October 16th, 2008


i will know don gonyea by his eyebrows.

we watched the final presidential debate tonight.

bob schieffer came out and swore this debate would be different from the last two and then it was like a 20 minute replay of the last two debates. just when i was settling in to not listen to another repeated word, bob pulled some tricks out of his bag by asking each to explain why they're VP choice was better than the other and then wouldn't they like to confront each other face to face about the ugly things they've (and by "they", he of course meant "mccain") been saying behind each others backs? i think that last one was pure debate candy. like, the trashy romance novel question of the debate library. i wondered if he had sat around over drinks with his friends and come up with gossipy, fake debate questions, just for fun, and then managed to talk himself into carrying this one out into the light of day and placing it on the public television. i wonder if his friends double dog dared him with applesauce on top.
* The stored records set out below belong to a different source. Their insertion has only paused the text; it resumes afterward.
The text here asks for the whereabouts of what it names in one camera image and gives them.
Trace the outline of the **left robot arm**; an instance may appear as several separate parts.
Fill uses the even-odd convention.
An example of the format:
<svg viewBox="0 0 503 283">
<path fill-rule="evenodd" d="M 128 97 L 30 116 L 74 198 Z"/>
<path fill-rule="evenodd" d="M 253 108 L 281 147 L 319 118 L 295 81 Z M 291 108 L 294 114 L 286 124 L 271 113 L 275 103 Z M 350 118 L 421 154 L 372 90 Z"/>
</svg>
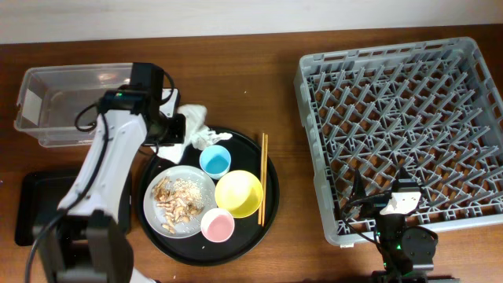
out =
<svg viewBox="0 0 503 283">
<path fill-rule="evenodd" d="M 134 266 L 134 252 L 119 227 L 119 207 L 129 171 L 142 146 L 181 144 L 185 117 L 175 113 L 176 87 L 152 63 L 134 63 L 130 82 L 106 90 L 91 104 L 97 112 L 94 139 L 56 215 L 34 232 L 24 271 L 39 257 L 48 282 L 148 282 Z"/>
</svg>

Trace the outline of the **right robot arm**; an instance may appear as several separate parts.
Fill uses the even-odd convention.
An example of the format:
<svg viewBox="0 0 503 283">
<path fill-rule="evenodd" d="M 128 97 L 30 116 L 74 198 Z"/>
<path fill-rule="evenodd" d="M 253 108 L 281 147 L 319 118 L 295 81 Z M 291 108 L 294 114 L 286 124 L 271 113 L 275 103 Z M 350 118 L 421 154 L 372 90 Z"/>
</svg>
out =
<svg viewBox="0 0 503 283">
<path fill-rule="evenodd" d="M 376 222 L 374 243 L 382 255 L 384 270 L 374 271 L 371 282 L 426 282 L 433 270 L 438 234 L 423 226 L 408 226 L 406 219 L 419 206 L 424 192 L 419 182 L 403 168 L 391 188 L 369 195 L 362 176 L 354 173 L 352 194 L 347 208 L 359 207 L 360 216 Z"/>
</svg>

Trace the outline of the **pink cup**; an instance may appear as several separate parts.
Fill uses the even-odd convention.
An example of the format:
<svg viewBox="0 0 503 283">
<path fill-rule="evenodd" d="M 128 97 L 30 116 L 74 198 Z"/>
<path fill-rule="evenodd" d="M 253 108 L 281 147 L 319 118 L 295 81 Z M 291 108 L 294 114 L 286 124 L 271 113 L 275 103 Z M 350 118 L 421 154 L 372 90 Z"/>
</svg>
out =
<svg viewBox="0 0 503 283">
<path fill-rule="evenodd" d="M 222 208 L 212 208 L 201 219 L 201 233 L 214 243 L 222 243 L 230 239 L 235 229 L 233 216 Z"/>
</svg>

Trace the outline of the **white napkin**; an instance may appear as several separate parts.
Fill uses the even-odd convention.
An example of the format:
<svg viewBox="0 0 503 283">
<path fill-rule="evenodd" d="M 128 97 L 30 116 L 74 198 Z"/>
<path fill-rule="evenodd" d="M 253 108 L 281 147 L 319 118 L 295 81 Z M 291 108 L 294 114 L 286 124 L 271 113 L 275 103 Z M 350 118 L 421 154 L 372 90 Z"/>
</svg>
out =
<svg viewBox="0 0 503 283">
<path fill-rule="evenodd" d="M 177 109 L 177 113 L 185 116 L 185 139 L 182 144 L 172 146 L 160 146 L 159 149 L 152 147 L 153 152 L 160 158 L 178 164 L 185 152 L 191 145 L 200 151 L 211 145 L 216 145 L 220 141 L 229 140 L 232 134 L 224 132 L 217 134 L 204 124 L 207 115 L 207 108 L 203 105 L 182 105 Z"/>
</svg>

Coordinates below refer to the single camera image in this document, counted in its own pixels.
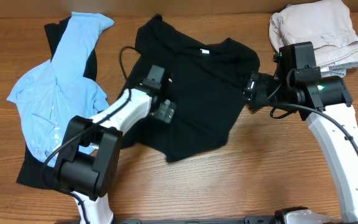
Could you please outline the black t-shirt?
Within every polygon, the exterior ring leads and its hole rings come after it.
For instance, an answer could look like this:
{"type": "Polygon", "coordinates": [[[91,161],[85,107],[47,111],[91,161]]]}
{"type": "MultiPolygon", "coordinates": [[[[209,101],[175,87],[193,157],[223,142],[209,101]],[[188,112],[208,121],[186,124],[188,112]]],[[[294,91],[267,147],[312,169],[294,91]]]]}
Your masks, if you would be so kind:
{"type": "Polygon", "coordinates": [[[177,108],[171,123],[150,116],[134,125],[122,146],[141,143],[176,162],[227,143],[241,113],[244,85],[258,71],[257,53],[227,38],[205,45],[177,31],[157,14],[139,28],[135,48],[141,56],[128,82],[131,87],[145,78],[152,65],[172,73],[166,97],[177,108]]]}

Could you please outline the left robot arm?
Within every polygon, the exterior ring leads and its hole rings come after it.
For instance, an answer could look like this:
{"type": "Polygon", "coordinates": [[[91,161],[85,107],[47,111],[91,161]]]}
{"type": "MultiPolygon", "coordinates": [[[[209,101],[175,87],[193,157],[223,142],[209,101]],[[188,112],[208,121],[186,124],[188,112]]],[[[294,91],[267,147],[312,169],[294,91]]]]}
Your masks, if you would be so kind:
{"type": "Polygon", "coordinates": [[[153,65],[147,76],[126,88],[108,109],[91,118],[75,116],[56,149],[53,177],[75,199],[80,223],[114,223],[108,190],[117,171],[122,140],[140,120],[153,116],[165,123],[176,105],[165,98],[173,75],[153,65]]]}

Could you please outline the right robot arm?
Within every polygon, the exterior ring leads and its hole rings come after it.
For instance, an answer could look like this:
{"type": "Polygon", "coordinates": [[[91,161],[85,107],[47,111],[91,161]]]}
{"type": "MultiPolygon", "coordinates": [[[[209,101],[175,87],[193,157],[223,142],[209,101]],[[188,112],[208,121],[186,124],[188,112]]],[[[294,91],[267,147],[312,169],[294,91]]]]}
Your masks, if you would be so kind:
{"type": "Polygon", "coordinates": [[[284,118],[298,113],[316,138],[333,178],[340,218],[306,207],[275,211],[265,223],[358,223],[358,126],[353,100],[344,80],[323,77],[311,42],[281,47],[273,56],[274,75],[252,72],[243,97],[255,113],[269,106],[284,118]]]}

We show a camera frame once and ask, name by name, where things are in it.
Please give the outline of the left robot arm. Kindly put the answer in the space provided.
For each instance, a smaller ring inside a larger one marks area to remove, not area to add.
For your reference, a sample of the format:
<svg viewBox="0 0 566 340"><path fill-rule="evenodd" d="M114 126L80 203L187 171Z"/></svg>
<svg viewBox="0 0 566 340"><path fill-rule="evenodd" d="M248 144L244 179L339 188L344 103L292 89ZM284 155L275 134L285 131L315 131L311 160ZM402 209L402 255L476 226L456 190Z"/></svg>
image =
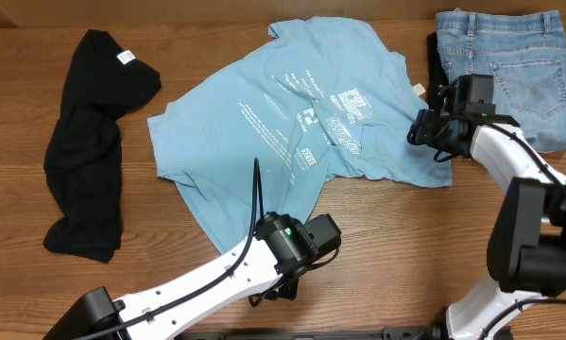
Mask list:
<svg viewBox="0 0 566 340"><path fill-rule="evenodd" d="M239 299L287 296L338 236L329 215L302 224L269 213L232 250L167 283L117 299L103 287L85 294L45 339L173 339Z"/></svg>

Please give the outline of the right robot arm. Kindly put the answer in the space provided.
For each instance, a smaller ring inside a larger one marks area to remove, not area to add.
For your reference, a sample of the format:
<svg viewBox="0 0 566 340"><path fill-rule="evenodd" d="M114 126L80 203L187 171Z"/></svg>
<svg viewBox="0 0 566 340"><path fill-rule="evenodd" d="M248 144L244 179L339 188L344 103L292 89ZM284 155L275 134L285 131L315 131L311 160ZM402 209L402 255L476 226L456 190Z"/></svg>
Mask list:
<svg viewBox="0 0 566 340"><path fill-rule="evenodd" d="M566 177L508 115L421 110L407 141L482 164L505 197L487 247L487 274L437 315L431 339L509 339L534 305L566 305Z"/></svg>

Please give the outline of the light blue t-shirt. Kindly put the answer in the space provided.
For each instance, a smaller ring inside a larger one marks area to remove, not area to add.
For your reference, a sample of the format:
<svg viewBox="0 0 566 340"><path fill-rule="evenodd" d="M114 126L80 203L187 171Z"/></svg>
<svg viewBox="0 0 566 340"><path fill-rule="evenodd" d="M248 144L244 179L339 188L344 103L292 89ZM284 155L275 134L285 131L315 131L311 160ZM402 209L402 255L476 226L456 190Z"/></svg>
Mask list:
<svg viewBox="0 0 566 340"><path fill-rule="evenodd" d="M248 234L254 171L266 209L302 221L337 177L451 184L449 164L407 141L425 103L369 24L314 17L268 35L147 121L158 176L218 251Z"/></svg>

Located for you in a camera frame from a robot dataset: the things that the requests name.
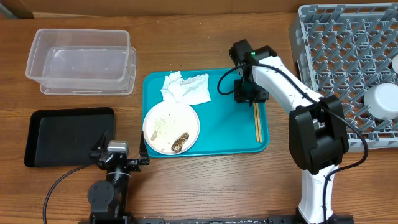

i thought it miraculous how obama held his tongue on both palin and the keating five.

then that joe the plumber bit really stuck in my craw. could mccain be more transparent in his attempts to be just like me? how weird would it be to be joe the plumber right now? i predict his appearance on late night with david letterman.

i also thought it was miraculous that obama didn't punch mccain in the face when mccain told joe the plumber he was going to be fined for not providing healthcare and obama explained, again, that there would be a zero dollar fine and then mccain said joe the plumber is rich and going to be fined. why is no one saying anything about that?

i wanted to throw up in my mouth several times when some post-debate spinners implied this was mccain's best debate and how he even did a little better than obama, who was just sitting on his comfortable lead and not rocking the boat. then this one blonde woman said something like "he did better in points, but you won't see that in the results". it sounded like mccain logic. and why everyone thought it was so brilliant that mccain said "i am not president bush. if you wanted to run against president bush, you should have run four years ago." one woman described it as his "bicentennial moment".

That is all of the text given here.